The story Of Achilles

Most people are familiar with Achilles, the famous Greek warrior who died after he was shot by an arrow in his tendon, now called the Achilles tendon.

The vulnerability of the Achilles tendon in sports is probably one of the most debilitating injuries that end a lot of sport careers.
If you look at an anatomy chart you will see what a tremendous strength this tendon must have to withstand everyday exertion.

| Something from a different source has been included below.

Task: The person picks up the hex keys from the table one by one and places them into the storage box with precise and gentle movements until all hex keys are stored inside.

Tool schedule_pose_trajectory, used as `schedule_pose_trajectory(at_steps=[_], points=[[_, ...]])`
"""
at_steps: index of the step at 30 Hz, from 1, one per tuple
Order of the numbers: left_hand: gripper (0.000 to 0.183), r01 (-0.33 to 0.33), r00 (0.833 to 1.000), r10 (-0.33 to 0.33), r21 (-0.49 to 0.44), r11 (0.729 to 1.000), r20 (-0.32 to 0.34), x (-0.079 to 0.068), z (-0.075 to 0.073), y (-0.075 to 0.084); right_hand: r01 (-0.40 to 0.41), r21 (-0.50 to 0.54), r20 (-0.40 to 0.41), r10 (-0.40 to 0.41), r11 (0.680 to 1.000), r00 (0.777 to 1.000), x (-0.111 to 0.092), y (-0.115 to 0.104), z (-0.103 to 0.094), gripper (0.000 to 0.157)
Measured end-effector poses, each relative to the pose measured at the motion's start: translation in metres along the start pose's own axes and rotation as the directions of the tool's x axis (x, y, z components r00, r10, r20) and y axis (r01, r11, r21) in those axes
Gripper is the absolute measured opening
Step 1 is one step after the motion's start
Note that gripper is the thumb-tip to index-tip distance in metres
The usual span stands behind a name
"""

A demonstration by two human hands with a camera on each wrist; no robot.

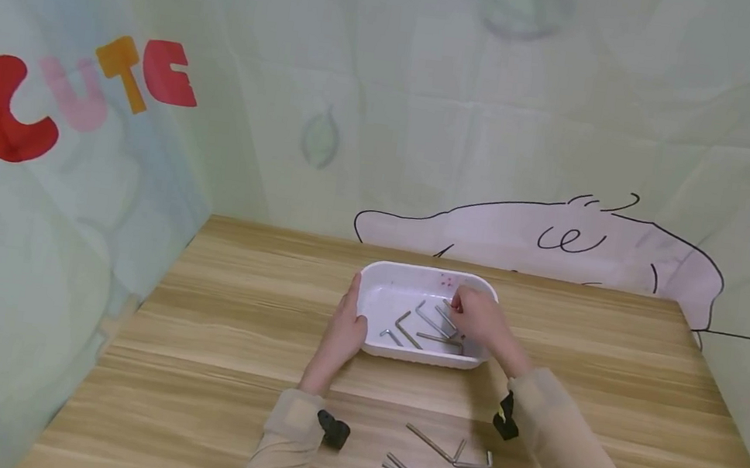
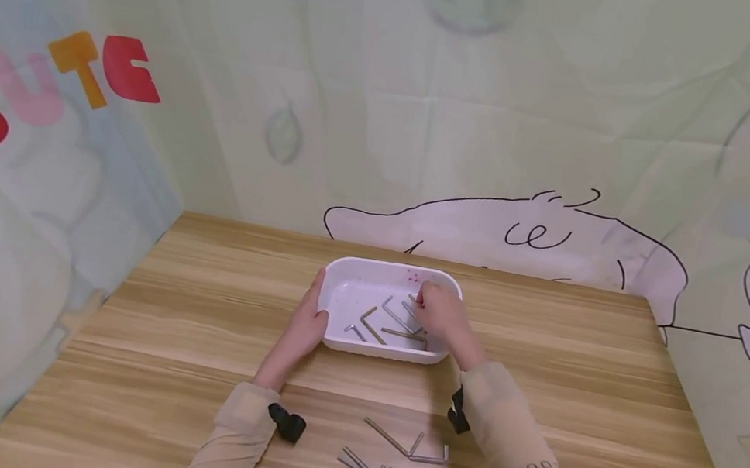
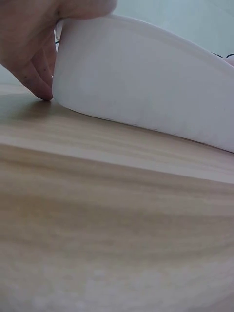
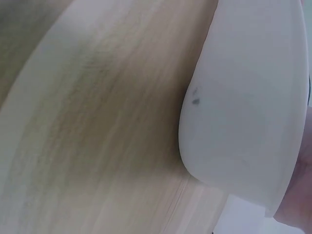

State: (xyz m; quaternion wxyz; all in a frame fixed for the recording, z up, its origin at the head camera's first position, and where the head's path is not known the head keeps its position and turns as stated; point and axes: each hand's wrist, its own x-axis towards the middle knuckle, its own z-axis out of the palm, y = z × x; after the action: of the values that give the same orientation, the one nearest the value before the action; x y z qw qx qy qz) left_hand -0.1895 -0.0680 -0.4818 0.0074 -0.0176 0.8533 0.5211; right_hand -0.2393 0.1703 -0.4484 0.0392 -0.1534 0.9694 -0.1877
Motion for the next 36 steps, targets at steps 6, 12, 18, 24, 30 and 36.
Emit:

There are numerous reasons why an Achilles tendon gets into trouble. For example:

  1. Repetitive overexertion
  2. Wrong foot position
  3. Acute (partial) rupture
  • Overexertion happens a lot when people start a sport without knowledge or built-up (running, gym). Repetitive straining damages the matrix and texture of the tendon, and results in a thickened and less dense quality of the Achilles (tendinopathy). This can be made visible by Ultrasound scanning (echography). Treatment has to contain two things: repair by Shockwave treatment and start of a 12 week program of ‘eccentric loading’. This program will create new, healthy tissue. After 12 weeks one can return to a gradual built-up in intensity to return to normal activity (image 1).
  • Wrong positioning of the foot leads to several problems: falling of the medial arch which will cause fasciitis plantaris or heel spur, but also a strain of the (medial) side of the Achilles. A reactive tendinopathy shows itself by acute swelling of the sheath (not the tendon!). Treatment is rather simple: correction of the foot position (insole) and relative resting + ice. In most cases no further treatment is necessary (image 2).
  • A (partial) rupture of the Achilles is dramatic in most cases: an acute tear of the tendon leads to a long-term treatment program. A complete tear needs surgery straight away. If not, the tendon will retract and connecting the ends will be quite impossible. A partial tear can be treated conservatively. Six weeks cast or boot in a plantar position and afterwards gradually stretching of the tendon. In this case no certainty that the tendon comes back to normal levels though… (image 3).
 When there is doubt of the severity of the injury, always make an Ultrasound scan!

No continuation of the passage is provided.